| Information supplied |
════════════════
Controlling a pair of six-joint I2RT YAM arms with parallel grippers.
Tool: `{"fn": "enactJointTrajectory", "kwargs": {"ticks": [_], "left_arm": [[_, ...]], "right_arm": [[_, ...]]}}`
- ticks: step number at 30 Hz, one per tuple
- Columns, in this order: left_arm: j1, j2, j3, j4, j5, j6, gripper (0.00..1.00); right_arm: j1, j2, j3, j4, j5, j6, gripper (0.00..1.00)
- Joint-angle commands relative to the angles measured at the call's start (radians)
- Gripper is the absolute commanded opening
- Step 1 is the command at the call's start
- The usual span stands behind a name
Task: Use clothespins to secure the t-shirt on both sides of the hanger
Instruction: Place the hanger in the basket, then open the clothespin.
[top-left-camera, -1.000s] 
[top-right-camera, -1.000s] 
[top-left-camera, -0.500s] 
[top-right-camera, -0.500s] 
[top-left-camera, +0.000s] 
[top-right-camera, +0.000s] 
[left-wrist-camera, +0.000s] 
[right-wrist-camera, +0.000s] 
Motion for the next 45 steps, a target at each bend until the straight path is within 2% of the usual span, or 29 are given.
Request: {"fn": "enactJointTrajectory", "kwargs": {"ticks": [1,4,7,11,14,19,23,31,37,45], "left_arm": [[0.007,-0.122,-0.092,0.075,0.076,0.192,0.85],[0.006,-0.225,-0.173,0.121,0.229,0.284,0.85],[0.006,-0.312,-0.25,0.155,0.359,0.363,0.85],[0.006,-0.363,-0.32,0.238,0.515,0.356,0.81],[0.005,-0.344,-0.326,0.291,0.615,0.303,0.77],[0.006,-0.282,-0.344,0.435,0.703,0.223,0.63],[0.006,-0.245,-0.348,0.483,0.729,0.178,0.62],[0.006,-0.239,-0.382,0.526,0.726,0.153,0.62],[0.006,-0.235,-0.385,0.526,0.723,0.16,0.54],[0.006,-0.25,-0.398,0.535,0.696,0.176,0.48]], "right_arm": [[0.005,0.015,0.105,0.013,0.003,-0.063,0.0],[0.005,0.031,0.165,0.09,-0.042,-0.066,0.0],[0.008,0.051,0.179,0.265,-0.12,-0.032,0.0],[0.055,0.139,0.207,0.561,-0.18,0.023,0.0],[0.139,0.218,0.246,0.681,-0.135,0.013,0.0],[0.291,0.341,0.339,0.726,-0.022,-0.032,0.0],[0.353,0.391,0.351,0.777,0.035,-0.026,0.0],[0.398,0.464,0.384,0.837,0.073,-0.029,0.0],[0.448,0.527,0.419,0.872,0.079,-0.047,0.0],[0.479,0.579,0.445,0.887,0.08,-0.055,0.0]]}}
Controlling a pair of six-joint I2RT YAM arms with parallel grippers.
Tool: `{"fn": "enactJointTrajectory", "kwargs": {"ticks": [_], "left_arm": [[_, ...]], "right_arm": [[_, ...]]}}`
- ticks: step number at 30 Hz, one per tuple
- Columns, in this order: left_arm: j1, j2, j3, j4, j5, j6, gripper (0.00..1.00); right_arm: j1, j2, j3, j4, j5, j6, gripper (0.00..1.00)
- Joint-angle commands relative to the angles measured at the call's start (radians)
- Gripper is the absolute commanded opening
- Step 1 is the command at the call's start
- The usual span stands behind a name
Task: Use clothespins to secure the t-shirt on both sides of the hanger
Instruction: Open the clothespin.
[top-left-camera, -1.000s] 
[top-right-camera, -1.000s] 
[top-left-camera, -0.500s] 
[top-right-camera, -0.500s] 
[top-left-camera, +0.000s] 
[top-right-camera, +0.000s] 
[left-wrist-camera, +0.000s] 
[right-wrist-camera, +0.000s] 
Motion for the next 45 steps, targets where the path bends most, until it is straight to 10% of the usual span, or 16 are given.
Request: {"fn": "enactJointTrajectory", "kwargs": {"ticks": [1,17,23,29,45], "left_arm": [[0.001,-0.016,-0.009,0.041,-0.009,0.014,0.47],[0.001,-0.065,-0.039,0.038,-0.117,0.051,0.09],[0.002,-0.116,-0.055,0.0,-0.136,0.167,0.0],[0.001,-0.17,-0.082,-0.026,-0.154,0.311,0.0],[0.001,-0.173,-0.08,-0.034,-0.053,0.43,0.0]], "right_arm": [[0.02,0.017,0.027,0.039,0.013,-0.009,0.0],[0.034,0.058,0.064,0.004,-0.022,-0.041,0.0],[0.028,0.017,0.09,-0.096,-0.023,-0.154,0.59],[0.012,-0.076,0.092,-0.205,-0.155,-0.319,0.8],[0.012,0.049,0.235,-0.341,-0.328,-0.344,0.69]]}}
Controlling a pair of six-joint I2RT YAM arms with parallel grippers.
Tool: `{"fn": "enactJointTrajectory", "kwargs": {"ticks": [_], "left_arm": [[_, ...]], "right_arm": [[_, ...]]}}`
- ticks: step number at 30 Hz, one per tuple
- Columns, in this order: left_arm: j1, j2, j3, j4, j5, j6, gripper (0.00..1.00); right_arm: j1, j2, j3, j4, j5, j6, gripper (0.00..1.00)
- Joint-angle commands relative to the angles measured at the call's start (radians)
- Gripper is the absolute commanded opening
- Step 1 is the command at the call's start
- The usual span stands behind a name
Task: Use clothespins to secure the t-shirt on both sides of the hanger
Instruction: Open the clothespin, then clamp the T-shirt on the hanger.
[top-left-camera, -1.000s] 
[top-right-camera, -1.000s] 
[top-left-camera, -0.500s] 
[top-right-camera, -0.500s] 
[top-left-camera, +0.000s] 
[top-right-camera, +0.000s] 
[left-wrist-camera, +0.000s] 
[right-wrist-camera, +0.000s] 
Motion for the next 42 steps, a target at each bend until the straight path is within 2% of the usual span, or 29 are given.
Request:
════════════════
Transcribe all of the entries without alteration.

| Task response |
Controlling a pair of six-joint I2RT YAM arms with parallel grippers.
Tool: `{"fn": "enactJointTrajectory", "kwargs": {"ticks": [_], "left_arm": [[_, ...]], "right_arm": [[_, ...]]}}`
- ticks: step number at 30 Hz, one per tuple
- Columns, in this order: left_arm: j1, j2, j3, j4, j5, j6, gripper (0.00..1.00); right_arm: j1, j2, j3, j4, j5, j6, gripper (0.00..1.00)
- Joint-angle commands relative to the angles measured at the call's start (radians)
- Gripper is the absolute commanded opening
- Step 1 is the command at the call's start
- The usual span stands behind a name
Task: Use clothespins to secure the t-shirt on both sides of the hanger
Instruction: Place the hanger in the basket, then open the clothespin.
[top-left-camera, -1.000s] 
[top-right-camera, -1.000s] 
[top-left-camera, -0.500s] 
[top-right-camera, -0.500s] 
[top-left-camera, +0.000s] 
[top-right-camera, +0.000s] 
[left-wrist-camera, +0.000s] 
[right-wrist-camera, +0.000s] 
Motion for the next 45 steps, a target at each bend until the straight path is within 2% of the usual span, or 29 are given.
Request: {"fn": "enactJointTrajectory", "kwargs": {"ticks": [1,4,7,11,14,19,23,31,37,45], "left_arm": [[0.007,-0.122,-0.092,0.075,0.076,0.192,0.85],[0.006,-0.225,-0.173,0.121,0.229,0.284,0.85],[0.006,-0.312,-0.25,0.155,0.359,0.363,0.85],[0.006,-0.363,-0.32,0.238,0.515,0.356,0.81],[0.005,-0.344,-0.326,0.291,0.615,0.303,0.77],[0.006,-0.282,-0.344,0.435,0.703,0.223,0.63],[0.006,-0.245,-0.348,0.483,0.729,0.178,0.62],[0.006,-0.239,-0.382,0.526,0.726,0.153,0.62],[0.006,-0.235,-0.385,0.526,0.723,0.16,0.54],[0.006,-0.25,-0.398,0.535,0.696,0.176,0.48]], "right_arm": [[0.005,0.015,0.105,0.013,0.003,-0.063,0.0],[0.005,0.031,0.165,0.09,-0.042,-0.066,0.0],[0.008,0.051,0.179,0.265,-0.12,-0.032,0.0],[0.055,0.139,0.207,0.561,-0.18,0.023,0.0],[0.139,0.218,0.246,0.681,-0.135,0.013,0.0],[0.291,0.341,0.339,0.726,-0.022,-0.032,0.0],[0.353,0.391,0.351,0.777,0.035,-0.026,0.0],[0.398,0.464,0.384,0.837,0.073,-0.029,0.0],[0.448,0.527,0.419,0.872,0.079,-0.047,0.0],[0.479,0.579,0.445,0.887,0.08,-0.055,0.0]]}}
Controlling a pair of six-joint I2RT YAM arms with parallel grippers.
Tool: `{"fn": "enactJointTrajectory", "kwargs": {"ticks": [_], "left_arm": [[_, ...]], "right_arm": [[_, ...]]}}`
- ticks: step number at 30 Hz, one per tuple
- Columns, in this order: left_arm: j1, j2, j3, j4, j5, j6, gripper (0.00..1.00); right_arm: j1, j2, j3, j4, j5, j6, gripper (0.00..1.00)
- Joint-angle commands relative to the angles measured at the call's start (radians)
- Gripper is the absolute commanded opening
- Step 1 is the command at the call's start
- The usual span stands behind a name
Task: Use clothespins to secure the t-shirt on both sides of the hanger
Instruction: Open the clothespin.
[top-left-camera, -1.000s] 
[top-right-camera, -1.000s] 
[top-left-camera, -0.500s] 
[top-right-camera, -0.500s] 
[top-left-camera, +0.000s] 
[top-right-camera, +0.000s] 
[left-wrist-camera, +0.000s] 
[right-wrist-camera, +0.000s] 
Motion for the next 45 steps, targets where the path bends most, until it is straight to 10% of the usual span, or 16 are given.
Request: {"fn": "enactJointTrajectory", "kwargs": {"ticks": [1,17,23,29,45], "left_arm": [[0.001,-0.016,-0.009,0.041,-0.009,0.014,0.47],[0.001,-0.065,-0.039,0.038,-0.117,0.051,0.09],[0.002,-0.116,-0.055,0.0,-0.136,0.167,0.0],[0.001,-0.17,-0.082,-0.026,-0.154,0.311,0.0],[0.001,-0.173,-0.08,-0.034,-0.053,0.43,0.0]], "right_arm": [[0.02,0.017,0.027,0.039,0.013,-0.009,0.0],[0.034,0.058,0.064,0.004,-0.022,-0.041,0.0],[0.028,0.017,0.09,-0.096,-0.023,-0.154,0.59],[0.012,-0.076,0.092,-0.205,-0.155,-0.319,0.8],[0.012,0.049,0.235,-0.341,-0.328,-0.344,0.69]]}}
Controlling a pair of six-joint I2RT YAM arms with parallel grippers.
Tool: `{"fn": "enactJointTrajectory", "kwargs": {"ticks": [_], "left_arm": [[_, ...]], "right_arm": [[_, ...]]}}`
- ticks: step number at 30 Hz, one per tuple
- Columns, in this order: left_arm: j1, j2, j3, j4, j5, j6, gripper (0.00..1.00); right_arm: j1, j2, j3, j4, j5, j6, gripper (0.00..1.00)
- Joint-angle commands relative to the angles measured at the call's start (radians)
- Gripper is the absolute commanded opening
- Step 1 is the command at the call's start
- The usual span stands behind a name
Task: Use clothespins to secure the t-shirt on both sides of the hanger
Instruction: Open the clothespin, then clamp the T-shirt on the hanger.
[top-left-camera, -1.000s] 
[top-right-camera, -1.000s] 
[top-left-camera, -0.500s] 
[top-right-camera, -0.500s] 
[top-left-camera, +0.000s] 
[top-right-camera, +0.000s] 
[left-wrist-camera, +0.000s] 
[right-wrist-camera, +0.000s] 
Motion for the next 42 steps, a target at each bend until the straight path is within 2% of the usual span, or 29 are given.
Request:

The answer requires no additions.